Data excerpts
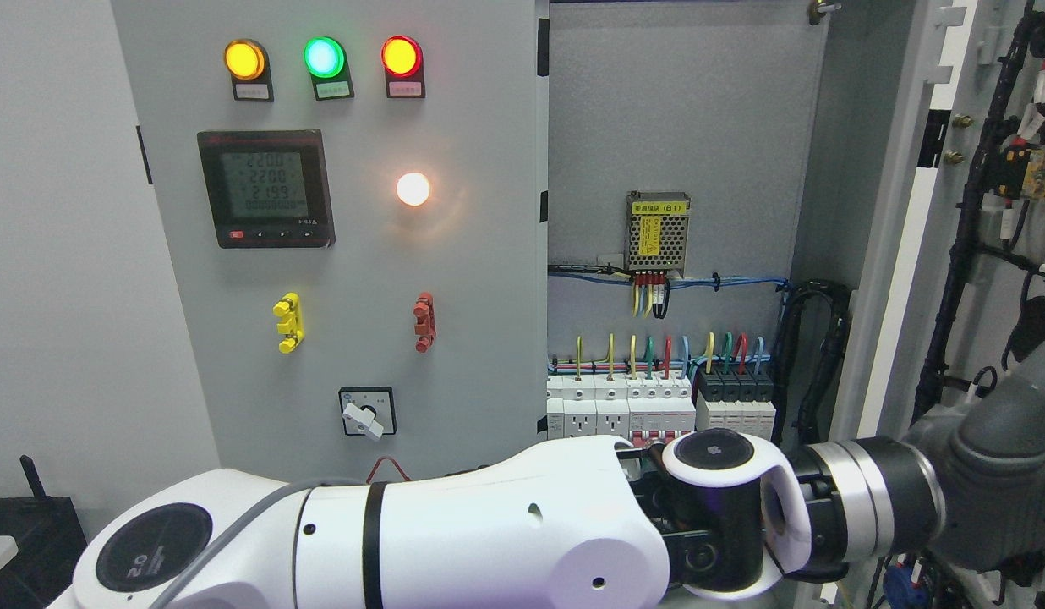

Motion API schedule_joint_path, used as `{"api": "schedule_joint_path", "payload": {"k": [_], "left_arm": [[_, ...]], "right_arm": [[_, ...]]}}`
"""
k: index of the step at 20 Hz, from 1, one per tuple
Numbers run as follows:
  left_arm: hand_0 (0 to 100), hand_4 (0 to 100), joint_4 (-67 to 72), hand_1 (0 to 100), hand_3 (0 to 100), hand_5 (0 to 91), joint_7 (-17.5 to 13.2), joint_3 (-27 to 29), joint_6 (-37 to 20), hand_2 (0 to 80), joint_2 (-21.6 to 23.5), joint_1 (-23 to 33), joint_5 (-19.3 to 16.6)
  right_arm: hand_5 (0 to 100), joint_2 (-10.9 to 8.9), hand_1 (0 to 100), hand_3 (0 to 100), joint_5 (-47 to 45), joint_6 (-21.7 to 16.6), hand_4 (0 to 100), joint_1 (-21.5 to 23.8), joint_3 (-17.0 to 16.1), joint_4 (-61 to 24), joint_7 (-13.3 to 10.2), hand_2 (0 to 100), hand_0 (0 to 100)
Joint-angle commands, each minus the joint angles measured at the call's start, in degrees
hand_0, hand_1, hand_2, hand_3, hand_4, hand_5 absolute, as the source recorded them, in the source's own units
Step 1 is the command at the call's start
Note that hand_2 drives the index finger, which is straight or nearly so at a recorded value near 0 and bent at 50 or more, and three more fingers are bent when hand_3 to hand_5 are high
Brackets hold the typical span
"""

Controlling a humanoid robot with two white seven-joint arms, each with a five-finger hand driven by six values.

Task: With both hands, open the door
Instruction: 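Withdraw the left hand down from the opened door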

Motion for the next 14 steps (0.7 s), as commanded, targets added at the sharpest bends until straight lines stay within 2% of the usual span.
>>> {"api": "schedule_joint_path", "payload": {"k": [1, 4, 6, 10, 11, 14], "left_arm": [[0, 3, -0.5, 0, 0, 0.0, -0.6, 4.6, 2.6, 0.0, 3.6, 4.7, -7.5], [0, 3, -0.8, 0, 0, 0.0, -1.2, 7.7, 7.0, 0.0, 9.3, 8.0, -9.0], [0, 3, -2.2, 0, 0, 0.0, -1.6, 7.6, 7.4, 0.0, 14.1, 9.6, -9.4], [0, 3, -8.5, 0, 0, 0.0, -1.6, 8.2, 7.3, 0.0, 25.3, 15.9, -15.9], [0, 3, -10.0, 0, 0, 0.0, -1.8, 8.7, 7.3, 0.0, 28.1, 17.5, -16.5], [0, 3, -13.2, 0, 0, 0.0, -4.8, 9.0, 7.2, 0.0, 36.0, 22.0, -17.2]], "right_arm": [[0, 0.00, 0, 0, 0.0, 0.0, 0, 0.0, 0.0, 0.0, 0.0, 0, 0], [0, 0.00, 0, 0, 0.0, 0.0, 0, 0.0, 0.0, 0.0, 0.1, 0, 0], [0, 0.00, 0, 0, 0.0, 0.0, 0, 0.0, 0.0, 0.0, 0.0, 0, 0], [0, 0.00, 0, 0, 0.0, 0.0, 0, 0.0, 0.0, 0.0, 0.0, 0, 0], [0, 0.00, 0, 0, 0.0, 0.0, 0, 0.0, 0.0, 0.0, 0.1, 0, 0], [0, 0.00, 0, 0, 0.0, 0.0, 0, 0.0, 0.0, 0.0, 0.1, 0, 0]]}}
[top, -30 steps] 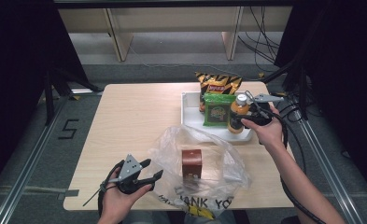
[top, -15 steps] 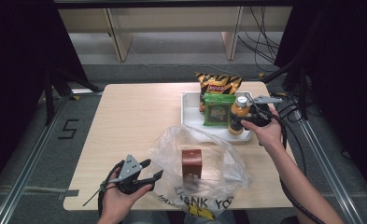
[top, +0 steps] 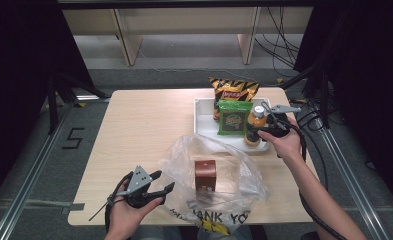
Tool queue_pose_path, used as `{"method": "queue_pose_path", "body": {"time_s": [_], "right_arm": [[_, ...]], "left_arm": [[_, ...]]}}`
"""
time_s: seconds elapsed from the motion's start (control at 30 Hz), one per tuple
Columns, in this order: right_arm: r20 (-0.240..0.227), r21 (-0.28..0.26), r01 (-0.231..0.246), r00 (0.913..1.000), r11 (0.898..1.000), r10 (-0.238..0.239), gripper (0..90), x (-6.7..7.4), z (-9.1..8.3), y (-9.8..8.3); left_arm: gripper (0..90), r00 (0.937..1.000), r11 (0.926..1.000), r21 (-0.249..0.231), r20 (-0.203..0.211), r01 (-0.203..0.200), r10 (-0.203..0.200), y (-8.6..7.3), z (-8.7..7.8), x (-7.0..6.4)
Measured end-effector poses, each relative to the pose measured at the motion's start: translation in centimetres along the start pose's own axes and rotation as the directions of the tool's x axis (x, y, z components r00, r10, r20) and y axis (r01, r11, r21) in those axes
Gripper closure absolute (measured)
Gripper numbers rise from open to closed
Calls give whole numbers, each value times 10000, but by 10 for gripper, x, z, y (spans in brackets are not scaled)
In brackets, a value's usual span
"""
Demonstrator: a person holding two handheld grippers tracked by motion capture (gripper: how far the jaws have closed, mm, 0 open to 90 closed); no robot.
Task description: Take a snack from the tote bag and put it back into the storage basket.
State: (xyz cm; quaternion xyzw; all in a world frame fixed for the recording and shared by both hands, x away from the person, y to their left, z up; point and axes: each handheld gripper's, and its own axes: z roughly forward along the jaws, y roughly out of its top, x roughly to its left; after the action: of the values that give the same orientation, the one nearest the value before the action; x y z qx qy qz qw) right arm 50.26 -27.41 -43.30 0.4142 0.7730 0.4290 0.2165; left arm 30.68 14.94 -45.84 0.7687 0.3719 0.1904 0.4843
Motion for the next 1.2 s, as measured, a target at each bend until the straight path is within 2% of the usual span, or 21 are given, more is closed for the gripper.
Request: {"method": "queue_pose_path", "body": {"time_s": [0.1,0.13,0.17,0.23,0.27,0.33,0.4,0.43,0.53,0.6,0.63,0.67,0.7,0.73,0.77,0.83,0.87,1.0,1.1,1.13,1.2], "right_arm": [[5,167,-495,9988,9986,495,313,4,0,0],[64,21,-301,9995,9995,301,313,2,1,-1],[150,46,-717,9973,9974,716,312,5,1,-1],[135,-76,-823,9965,9966,824,312,6,4,-3],[112,150,-528,9985,9985,527,312,4,3,-4],[143,133,-283,9995,9995,281,311,3,4,-6],[34,365,-469,9989,9982,468,310,4,5,-7],[203,30,-283,9994,9996,283,309,3,8,-8],[125,339,-123,9999,9993,119,308,1,7,-8],[135,242,-489,9987,9985,486,307,4,9,-6],[121,270,-261,9996,9993,257,307,3,8,-7],[-22,293,-300,9995,9991,300,306,3,8,-8],[124,293,-111,9999,9995,108,306,1,7,-8],[57,249,-604,9982,9979,603,305,4,7,-8],[95,233,-228,9997,9995,226,304,1,6,-9],[102,109,-656,9978,9978,655,291,4,4,-8],[206,101,-283,9994,9995,281,278,2,2,-9],[522,-231,-769,9956,9968,780,224,8,-3,-7],[740,-223,-714,9946,9972,729,203,10,-6,-10],[756,5,-477,9960,9989,475,204,9,-8,-11],[961,-68,-880,9915,9961,883,197,13,-7,-13]], "left_arm": [[393,10000,10000,7,-4,-48,48,0,0,0],[393,10000,10000,-5,-1,-1,1,0,0,0],[393,10000,10000,-21,-17,-88,88,0,-1,0],[392,10000,10000,-39,-22,-81,81,0,-1,1],[393,10000,10000,-30,-26,-88,88,0,-1,1],[393,10000,9999,-76,44,-83,83,0,-1,1],[393,10000,9999,-80,23,-91,92,0,-1,1],[393,10000,9999,-79,22,-87,87,0,-1,1],[393,10000,10000,-73,34,-38,38,0,-1,1],[392,10000,10000,-40,-24,34,-34,0,-1,1],[391,10000,10000,-65,20,30,-30,0,-1,1],[391,10000,10000,-64,-3,33,-33,0,-1,1],[391,10000,10000,-71,-11,-48,48,0,-1,2],[391,10000,10000,-68,-10,-36,36,0,-1,2],[391,10000,10000,-72,3,48,-48,0,-1,1],[391,9999,10000,-31,-50,-91,91,0,-1,1],[391,10000,10000,-11,-8,40,-40,-1,0,0],[391,10000,10000,-53,20,72,-72,-1,0,0],[391,10000,10000,-82,-23,-51,50,0,-2,2],[391,9999,10000,-47,-87,-62,61,0,-2,2],[391,9999,10000,-52,-93,-70,70,0,-2,2]]}}
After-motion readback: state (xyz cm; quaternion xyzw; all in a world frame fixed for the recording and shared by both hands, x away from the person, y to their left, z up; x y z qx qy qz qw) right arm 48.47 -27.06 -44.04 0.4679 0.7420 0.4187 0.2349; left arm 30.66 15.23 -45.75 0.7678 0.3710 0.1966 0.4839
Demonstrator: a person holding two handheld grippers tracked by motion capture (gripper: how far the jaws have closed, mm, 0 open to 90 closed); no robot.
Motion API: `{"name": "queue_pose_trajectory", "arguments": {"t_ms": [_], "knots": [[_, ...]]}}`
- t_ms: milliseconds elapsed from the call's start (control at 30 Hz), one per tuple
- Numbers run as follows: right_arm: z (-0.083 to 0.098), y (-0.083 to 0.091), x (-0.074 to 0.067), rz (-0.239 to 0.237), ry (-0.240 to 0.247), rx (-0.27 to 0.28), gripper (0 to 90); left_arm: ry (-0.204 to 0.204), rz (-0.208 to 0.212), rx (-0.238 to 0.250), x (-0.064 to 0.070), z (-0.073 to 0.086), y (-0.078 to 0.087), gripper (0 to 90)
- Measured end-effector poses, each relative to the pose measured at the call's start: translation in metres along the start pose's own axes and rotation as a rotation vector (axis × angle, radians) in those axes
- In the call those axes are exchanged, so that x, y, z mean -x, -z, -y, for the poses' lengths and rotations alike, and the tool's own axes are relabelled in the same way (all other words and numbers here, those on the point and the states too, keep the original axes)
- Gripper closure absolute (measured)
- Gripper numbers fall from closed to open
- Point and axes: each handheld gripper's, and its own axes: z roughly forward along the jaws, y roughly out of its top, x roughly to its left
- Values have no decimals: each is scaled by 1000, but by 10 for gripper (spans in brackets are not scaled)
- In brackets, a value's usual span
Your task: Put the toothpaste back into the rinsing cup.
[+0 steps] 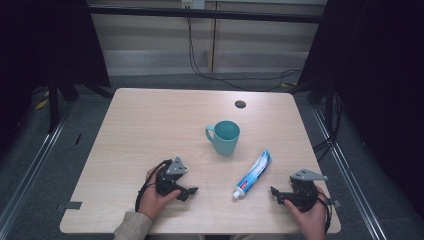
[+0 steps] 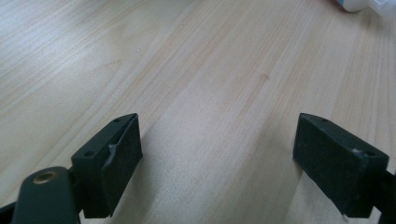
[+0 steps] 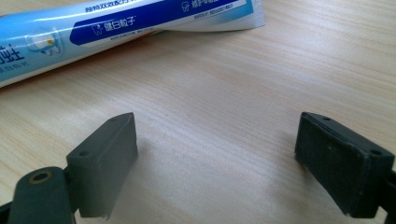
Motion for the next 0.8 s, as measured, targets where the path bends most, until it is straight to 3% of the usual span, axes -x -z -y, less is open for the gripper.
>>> {"name": "queue_pose_trajectory", "arguments": {"t_ms": [200, 333, 367, 467, 500, 667, 800], "knots": [[-4, -2, -3, 22, -20, -15, 124, 0, 0, 0, 0, 0, 0, 151], [-15, -4, -5, 43, -66, -86, 144, 0, 0, 0, 0, 0, 0, 151], [-19, -5, -4, 30, -87, -97, 145, 1, 1, 3, 0, 0, 0, 151], [-35, -8, 2, -71, -221, -129, 168, 0, 0, 1, 0, 0, 0, 151], [-35, -8, 2, -71, -221, -129, 168, 0, 0, 1, 0, 0, 0, 151], [-60, -9, 4, -113, -310, -151, 184, 0, 1, 3, 0, 0, 0, 151], [-71, -11, 2, -103, -310, -159, 187, 1, 1, 3, 0, 0, 0, 151]]}}
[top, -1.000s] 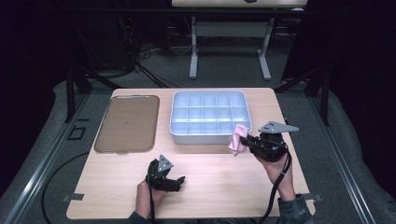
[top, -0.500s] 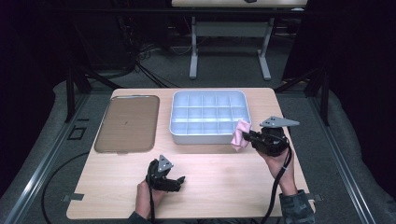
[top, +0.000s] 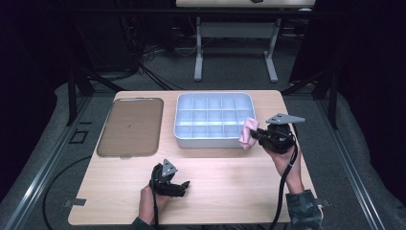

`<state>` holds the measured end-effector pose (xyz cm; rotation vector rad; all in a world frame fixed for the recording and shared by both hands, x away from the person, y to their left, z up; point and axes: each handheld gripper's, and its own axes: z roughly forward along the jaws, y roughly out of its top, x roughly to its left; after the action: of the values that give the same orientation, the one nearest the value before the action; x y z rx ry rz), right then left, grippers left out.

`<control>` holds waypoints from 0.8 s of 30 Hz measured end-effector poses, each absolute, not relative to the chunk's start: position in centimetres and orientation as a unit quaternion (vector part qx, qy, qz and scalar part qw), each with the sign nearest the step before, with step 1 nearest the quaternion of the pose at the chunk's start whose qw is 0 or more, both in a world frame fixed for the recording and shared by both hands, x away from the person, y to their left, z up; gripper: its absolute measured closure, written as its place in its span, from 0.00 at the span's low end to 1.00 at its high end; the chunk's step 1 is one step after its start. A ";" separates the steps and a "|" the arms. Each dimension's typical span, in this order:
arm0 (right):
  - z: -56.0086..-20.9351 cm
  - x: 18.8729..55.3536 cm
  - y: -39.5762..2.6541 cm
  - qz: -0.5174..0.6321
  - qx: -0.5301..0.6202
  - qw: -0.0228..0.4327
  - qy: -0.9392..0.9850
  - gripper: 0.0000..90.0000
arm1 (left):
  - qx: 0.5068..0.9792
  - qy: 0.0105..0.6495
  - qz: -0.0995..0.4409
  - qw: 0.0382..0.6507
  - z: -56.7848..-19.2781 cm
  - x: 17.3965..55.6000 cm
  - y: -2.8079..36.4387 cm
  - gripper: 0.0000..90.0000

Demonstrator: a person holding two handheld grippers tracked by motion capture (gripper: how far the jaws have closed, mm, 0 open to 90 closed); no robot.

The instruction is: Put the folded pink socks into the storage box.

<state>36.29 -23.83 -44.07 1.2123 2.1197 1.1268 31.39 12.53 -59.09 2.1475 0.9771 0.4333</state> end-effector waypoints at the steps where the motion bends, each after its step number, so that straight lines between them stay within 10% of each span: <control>1: -44.1 36.7 -23.8 0.402 0.441 0.231 0.769 0.90 | 0.834 0.380 0.168 0.363 -59.1 31.4 12.5 0.12; 24: -46.5 42.3 -22.3 0.321 0.428 0.309 0.786 0.90 | 0.834 0.380 0.168 0.363 -59.1 31.4 12.5 0.12</control>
<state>42.27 -22.31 -46.53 1.1302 2.0784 0.8495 31.39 12.54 -59.09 2.1478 0.9776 0.4338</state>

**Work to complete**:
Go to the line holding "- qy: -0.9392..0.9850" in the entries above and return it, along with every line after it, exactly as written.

**Reply**:
  - qy: -0.9392..0.9850
  - gripper: 0.0000..90.0000
arm1 (left):
  - qx: 0.5068..0.9792
  - qy: 0.0105..0.6495
  - qz: -0.0995..0.4409
  - qw: 0.0382..0.6507
  - z: -56.7848..-19.2781 cm
  - x: 17.3965..55.6000 cm
  - y: -2.8079..36.4387 cm
  - gripper: 0.0000..90.0000

Demonstrator: a person holding two handheld grippers tracked by motion capture (gripper: how far the jaws have closed, mm, 0 open to 90 closed); no robot.

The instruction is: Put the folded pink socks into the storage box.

<state>36.29 -23.83 -44.07 1.2123 2.1197 1.1268 31.39 12.53 -59.09 2.1475 0.9771 0.4333</state> end-effector waypoints at the steps where the motion bends, each after its step number, so that straight lines between them stay within 10% of each span: <control>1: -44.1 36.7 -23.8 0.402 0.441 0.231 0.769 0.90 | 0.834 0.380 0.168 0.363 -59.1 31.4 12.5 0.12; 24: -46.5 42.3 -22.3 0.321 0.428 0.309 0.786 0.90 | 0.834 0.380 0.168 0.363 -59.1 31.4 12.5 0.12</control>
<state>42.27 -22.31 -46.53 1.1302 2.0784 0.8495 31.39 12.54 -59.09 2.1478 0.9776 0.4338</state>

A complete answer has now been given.